Ando l’avait déjà croisé plusieurs fois lors de autopsies, mais c’était la première fois qu’il discutait avec lui.

— Et ensuite ?

— Elle est rendue à son propriétaire.

— Si c’est une voiture de location ?

— Dans ce cas, naturellement, on la rend à l’agence de location.

— Dans le cas dont je parle, la voiture était occupée par un couple et leur enfant en bas âge, et cette famille vivait dans un lotissement résidentiel de Shinagawa. La mère et la fille sont mortes dans l’accident, le mari, gravement blessé, a été transporté à l’hôpital. Que fait-on des affaires qui pouvaient se trouver dans la voiture lors de l’accident ?

— Elles sont conservées temporairement par le bureau compétent du département de la circulation routière.

— Dans le cas de la rampe de sortie à hauteur de la baie de Tokyo sur l’autoroute Urayasu-Oi, quel est le bureau compétent ?

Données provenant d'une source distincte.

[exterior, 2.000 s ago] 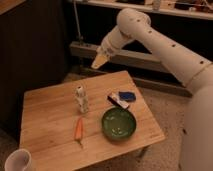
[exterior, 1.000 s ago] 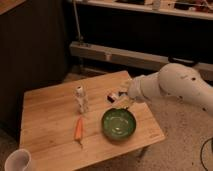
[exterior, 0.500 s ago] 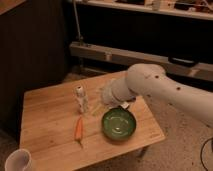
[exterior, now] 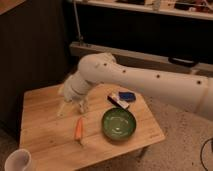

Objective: Move the arm in a circular motion

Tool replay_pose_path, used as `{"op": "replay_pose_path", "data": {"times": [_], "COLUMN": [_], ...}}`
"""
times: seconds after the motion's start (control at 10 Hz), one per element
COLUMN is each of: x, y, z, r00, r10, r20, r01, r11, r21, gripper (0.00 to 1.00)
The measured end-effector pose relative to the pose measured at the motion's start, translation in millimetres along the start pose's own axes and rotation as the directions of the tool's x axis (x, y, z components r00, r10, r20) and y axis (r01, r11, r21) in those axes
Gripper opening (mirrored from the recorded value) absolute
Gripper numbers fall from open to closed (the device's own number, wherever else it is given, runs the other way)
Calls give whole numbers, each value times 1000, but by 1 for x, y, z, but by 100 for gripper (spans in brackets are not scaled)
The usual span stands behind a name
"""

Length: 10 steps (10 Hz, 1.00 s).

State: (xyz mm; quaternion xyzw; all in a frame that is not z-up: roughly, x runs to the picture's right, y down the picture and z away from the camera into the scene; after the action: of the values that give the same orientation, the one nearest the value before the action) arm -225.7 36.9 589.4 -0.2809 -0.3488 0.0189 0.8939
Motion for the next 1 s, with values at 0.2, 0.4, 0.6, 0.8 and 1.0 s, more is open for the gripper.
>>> {"op": "replay_pose_path", "data": {"times": [0.2, 0.4, 0.6, 0.8, 1.0], "x": [-28, -35, -22, 5, 34], "y": [-37, -73, -118, -156, -181], "z": [11, 7, -12, -35, -55], "r00": [999, 996, 990, 979, 963], "r10": [-15, 1, 40, 106, 170], "r20": [-42, -84, -135, -175, -207], "r01": [16, 4, -25, -76, -126], "r11": [1000, 999, 994, 983, 969], "r21": [20, 54, 110, 167, 212], "gripper": [65, 65, 65, 65, 65]}}
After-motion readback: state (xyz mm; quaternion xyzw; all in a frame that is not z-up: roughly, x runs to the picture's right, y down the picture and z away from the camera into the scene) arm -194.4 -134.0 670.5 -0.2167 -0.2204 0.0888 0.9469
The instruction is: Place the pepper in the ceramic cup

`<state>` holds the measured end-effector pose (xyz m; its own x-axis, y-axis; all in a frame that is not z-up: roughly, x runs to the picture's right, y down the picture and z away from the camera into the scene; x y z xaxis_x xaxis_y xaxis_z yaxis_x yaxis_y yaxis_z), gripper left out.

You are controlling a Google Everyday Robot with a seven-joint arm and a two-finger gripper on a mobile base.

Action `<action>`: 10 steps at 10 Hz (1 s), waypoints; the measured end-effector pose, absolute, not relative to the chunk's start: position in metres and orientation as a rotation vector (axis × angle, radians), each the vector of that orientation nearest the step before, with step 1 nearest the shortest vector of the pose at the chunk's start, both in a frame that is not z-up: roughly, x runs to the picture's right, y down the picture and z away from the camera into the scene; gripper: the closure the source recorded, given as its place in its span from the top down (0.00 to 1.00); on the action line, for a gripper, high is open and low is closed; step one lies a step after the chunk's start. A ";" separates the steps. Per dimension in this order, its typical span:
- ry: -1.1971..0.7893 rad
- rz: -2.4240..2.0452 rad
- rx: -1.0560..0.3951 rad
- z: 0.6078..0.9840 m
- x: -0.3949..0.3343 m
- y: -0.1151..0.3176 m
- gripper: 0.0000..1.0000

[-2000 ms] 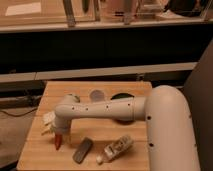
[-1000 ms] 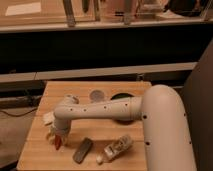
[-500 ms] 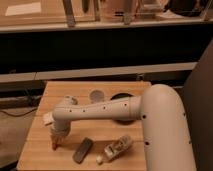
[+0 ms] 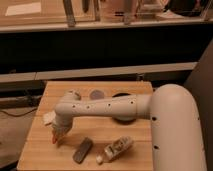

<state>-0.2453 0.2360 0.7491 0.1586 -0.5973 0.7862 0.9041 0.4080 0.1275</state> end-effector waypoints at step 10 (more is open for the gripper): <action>-0.847 -1.012 -0.371 0.723 -0.214 0.148 0.02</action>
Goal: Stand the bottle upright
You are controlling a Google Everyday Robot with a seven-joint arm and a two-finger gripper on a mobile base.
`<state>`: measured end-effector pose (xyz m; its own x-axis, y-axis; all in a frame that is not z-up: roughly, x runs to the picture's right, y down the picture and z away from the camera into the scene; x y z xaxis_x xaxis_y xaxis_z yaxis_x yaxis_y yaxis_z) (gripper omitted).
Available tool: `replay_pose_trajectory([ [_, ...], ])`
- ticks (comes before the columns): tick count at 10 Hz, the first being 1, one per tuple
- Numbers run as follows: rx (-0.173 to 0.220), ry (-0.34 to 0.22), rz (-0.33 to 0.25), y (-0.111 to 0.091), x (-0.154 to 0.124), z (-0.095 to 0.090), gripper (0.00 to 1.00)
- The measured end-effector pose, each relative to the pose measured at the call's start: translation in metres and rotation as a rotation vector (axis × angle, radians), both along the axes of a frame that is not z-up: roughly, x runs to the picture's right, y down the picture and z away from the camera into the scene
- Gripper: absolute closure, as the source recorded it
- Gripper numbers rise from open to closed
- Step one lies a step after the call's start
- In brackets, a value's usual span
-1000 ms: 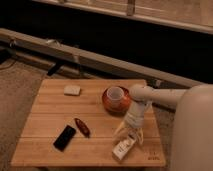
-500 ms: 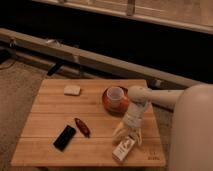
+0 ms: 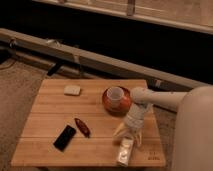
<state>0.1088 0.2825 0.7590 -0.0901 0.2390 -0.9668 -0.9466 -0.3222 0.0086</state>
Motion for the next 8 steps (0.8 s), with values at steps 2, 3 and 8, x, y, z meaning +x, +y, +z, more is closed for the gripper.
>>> replay_pose_trajectory([
  [2,0.010,-0.005,-0.003,-0.0035,-0.0020,-0.0024,0.20],
  [3,0.012,-0.007,-0.010,-0.0042,-0.0023,-0.0029,0.20],
  [8,0.014,-0.011,-0.066,-0.0054,-0.0055,0.0003,0.20],
])
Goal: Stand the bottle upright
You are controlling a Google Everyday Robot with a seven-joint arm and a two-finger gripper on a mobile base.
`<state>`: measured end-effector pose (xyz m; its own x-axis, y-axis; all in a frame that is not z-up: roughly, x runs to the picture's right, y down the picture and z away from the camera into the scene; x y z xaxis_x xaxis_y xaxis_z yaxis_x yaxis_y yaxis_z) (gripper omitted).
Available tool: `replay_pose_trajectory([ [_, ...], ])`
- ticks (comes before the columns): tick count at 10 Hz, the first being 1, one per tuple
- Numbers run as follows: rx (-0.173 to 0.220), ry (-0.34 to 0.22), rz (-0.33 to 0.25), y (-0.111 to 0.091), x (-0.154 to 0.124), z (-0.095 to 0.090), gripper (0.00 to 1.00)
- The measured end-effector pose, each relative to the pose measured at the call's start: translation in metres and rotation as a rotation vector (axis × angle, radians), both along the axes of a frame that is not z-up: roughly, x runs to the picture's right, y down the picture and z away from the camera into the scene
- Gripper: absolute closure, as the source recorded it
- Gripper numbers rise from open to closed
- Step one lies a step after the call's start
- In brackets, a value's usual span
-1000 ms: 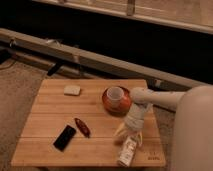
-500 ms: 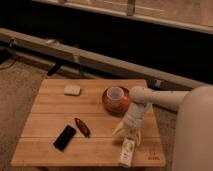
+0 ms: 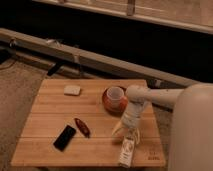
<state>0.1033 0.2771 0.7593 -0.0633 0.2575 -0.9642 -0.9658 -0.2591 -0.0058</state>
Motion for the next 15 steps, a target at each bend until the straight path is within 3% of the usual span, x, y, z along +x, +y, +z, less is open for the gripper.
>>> replay_pose_trajectory([
  [9,-0.005,0.028,-0.072,0.013,0.016,0.013,0.22],
  [15,0.009,0.016,-0.079,0.007,0.017,0.013,0.82],
])
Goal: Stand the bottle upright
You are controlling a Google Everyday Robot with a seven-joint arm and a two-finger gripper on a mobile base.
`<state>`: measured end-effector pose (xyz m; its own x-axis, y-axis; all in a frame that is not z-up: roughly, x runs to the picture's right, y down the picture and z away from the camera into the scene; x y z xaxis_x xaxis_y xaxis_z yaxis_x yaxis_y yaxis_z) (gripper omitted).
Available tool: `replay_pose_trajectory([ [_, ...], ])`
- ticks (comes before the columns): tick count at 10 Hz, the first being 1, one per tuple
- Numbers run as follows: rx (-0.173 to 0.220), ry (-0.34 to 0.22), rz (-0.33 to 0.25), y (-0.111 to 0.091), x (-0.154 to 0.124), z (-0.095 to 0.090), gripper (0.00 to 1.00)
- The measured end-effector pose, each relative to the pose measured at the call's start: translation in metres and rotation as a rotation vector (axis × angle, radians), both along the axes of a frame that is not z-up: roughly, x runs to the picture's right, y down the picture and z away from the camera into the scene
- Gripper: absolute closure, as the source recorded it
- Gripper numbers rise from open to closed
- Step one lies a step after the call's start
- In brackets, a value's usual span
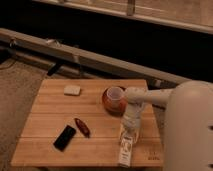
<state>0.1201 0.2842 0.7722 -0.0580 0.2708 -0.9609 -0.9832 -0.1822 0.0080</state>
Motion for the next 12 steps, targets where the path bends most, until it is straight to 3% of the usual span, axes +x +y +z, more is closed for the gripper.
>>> replay_pose_trajectory([
  [2,0.021,-0.006,0.011,-0.008,0.005,-0.005,0.98],
  [5,0.103,-0.033,0.049,-0.035,0.013,-0.026,1.00],
  [7,0.209,-0.072,0.101,-0.059,0.016,-0.044,1.00],
  [10,0.400,-0.144,0.175,-0.085,0.015,-0.070,1.00],
  [12,0.480,-0.198,0.199,-0.098,0.010,-0.080,1.00],
])
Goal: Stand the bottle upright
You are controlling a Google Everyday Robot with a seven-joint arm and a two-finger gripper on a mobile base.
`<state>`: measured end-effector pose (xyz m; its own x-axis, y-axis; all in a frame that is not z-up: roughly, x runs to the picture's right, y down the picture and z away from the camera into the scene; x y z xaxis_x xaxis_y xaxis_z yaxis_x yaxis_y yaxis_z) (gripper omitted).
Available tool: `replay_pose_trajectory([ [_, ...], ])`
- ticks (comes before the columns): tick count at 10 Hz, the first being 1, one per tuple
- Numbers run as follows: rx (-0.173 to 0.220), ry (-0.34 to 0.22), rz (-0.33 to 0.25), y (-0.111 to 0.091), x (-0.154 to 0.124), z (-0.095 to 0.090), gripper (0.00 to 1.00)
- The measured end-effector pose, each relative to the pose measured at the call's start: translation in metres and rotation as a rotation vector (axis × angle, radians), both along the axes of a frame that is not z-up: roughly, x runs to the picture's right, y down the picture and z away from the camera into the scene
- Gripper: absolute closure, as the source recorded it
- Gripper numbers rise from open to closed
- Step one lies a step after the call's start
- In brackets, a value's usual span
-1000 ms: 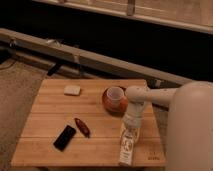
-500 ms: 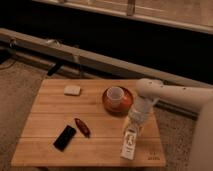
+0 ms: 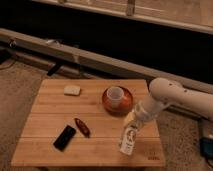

— La sortie d’autoroute, dites-vous ?

— Hmm, c’est cela. Près de la sortie.

— Ah, mais, c’est que le bureau n’est pas le même selon que l’accident s’est produit sur l’autoroute ou à l’extérieur.

Ando revit en pensée les photos de l’accident. Sans aucun doute, la voiture était encore sur l’autoroute lorsque l’accident s’était produit. C’était à l’entrée du tunnel sous-marin de la baie de Tokyo. Il se rappelait avoir lu cela quelque part, dans un rapport.

— C’était sur l’autoroute.

— Dans ce cas, c’est le poste de détachement de la police d’autoroute de la capitale qui prend la voiture en charge.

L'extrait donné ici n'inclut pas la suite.